PORT-AU-PRINCE, Haiti (WSVN) — A South Florida man who lost his daughter in the devastating 2010 earthquake that claimed hundreds of thousands of lives in Haiti said the orphanage opened in her honor continues her legacy of helping those less fortunate.
7News cameras captured Len Gengel as he listened to the children of Brit’s House sing “Hallelujah,” Friday.
For the 66 children who live in the B-shaped building on a hilltop in Gran Goaves, they know Gengel as “Papi Len,” the father they never had.
In each of these 33 boys and 33 girls, Gengel said, he sees the spirit of his daughter Britney.
“She was a terrific kid, and I know every parent says that about their child,” he said, “but she really was — she had been searching.”
Gengel said Britney found what she was looking for in Haiti.
The 19-year-old Lynn University student traveled to the island nation in January 2010, just two days before the earthquake that leveled hundreds of buildings and took about 300,000 lives.
“Three hours before the earthquake, she sent her mom a text saying how much she loved the kids and how much she wanted to move here and start an orphanage herself,” said Gengel.
But Britney would not live to accomplish that goal. She was killed in the natural disaster, along with three of her classmates and two faculty members.
Ten years later, 66 children ages 7 to 19 called Brit’s House, located a two-hour drive from Port-au-Prince, their home.
Gengel and Britney’s mother, Cheryl Ann, raised the money for this orphanage and continue to raise money for it.
The children go to class, eat three meals a day and play.
Some have lost both parents. Others were brought there by a struggling parent or relative.
Even public school in Haiti costs money, and hundreds of thousands of children simply don’t go.
“After my mother was dead, I was living with my sisters,” said I was living with my mother; it was hard. She can pay for school for us,” said.
“After my mother dead I live with my sisters,” said 15-year-old Venitte Miselin, who said he also was unable to go to school
Now, Miselin said, she’s the “President” of the students, and she has big dreams.
“What I would like to become in the future, I will start my school,” she said.

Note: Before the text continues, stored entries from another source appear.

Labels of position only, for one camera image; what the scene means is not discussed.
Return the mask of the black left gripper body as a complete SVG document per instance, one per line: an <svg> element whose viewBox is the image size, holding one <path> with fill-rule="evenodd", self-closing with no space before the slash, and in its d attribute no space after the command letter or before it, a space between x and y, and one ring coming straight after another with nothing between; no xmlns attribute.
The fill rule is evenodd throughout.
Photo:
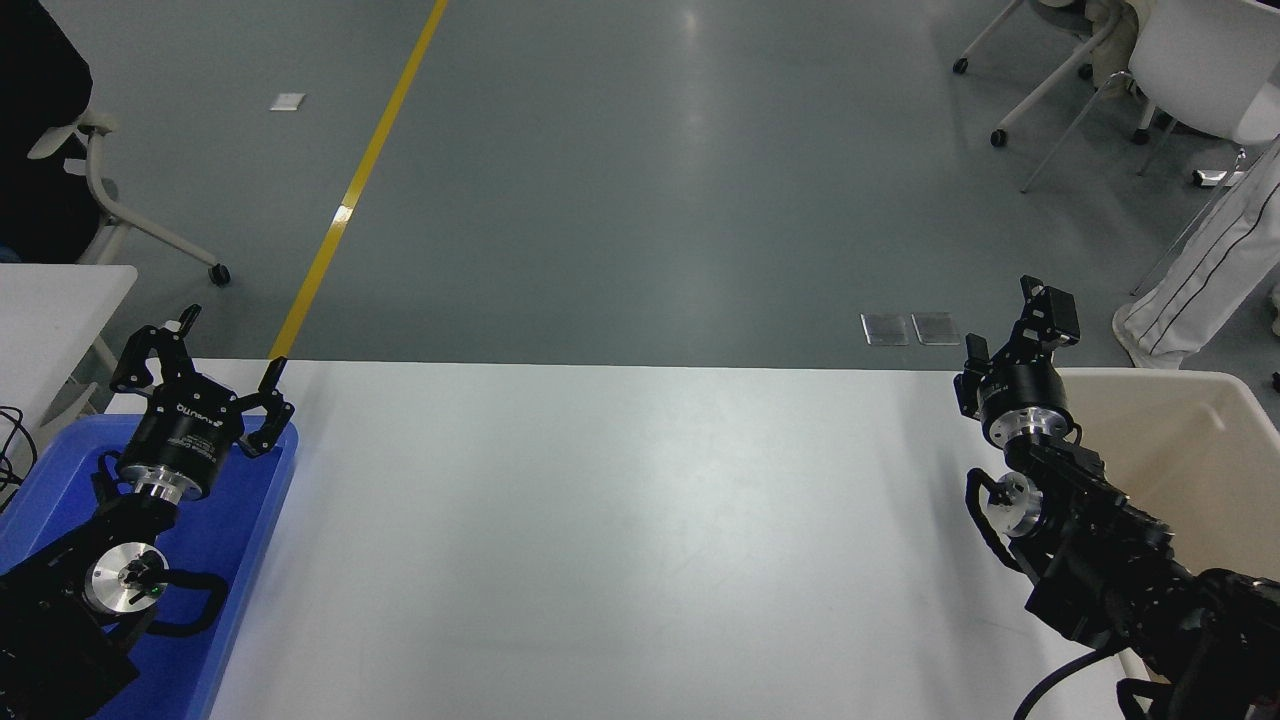
<svg viewBox="0 0 1280 720"><path fill-rule="evenodd" d="M183 495L210 495L244 430L236 401L233 389L214 380L156 386L118 459L118 477L133 486L169 484Z"/></svg>

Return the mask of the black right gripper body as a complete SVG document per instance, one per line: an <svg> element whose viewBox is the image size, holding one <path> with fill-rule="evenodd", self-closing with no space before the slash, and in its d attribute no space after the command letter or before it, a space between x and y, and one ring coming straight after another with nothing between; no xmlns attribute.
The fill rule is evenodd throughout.
<svg viewBox="0 0 1280 720"><path fill-rule="evenodd" d="M1065 429L1071 427L1068 393L1061 375L1050 364L995 366L978 384L980 423L989 429L1009 413L1038 407L1059 416Z"/></svg>

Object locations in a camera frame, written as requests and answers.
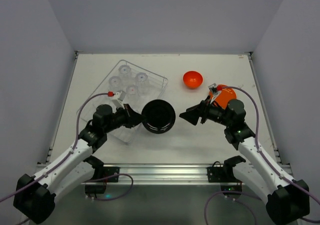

When asked what she wants to be when she grows up, she replied, “I would like to be a diplomat.”
“They’re just good kids, getting an opportunity of a lifetime,” said M. Love Pun, the director of Brit’s Home. “They’re loved, and they know it.”
Gengel said his mission is to create something none of the aid pouring in after the earthquake could not: a middle class.
“My vision for our kids is, they can work on a global level and put dollars back into the economy,” he said. “It’s that basic.”
Devastating loss led to the creation of Brit’s House. Doors bear the names of the Lynn University victims.
But a new family was born.
“I was going to retire to New Hampshire, and well, now I have a beautiful home in the Caribbean with these beautiful children who just give my life purpose,” said Gengel.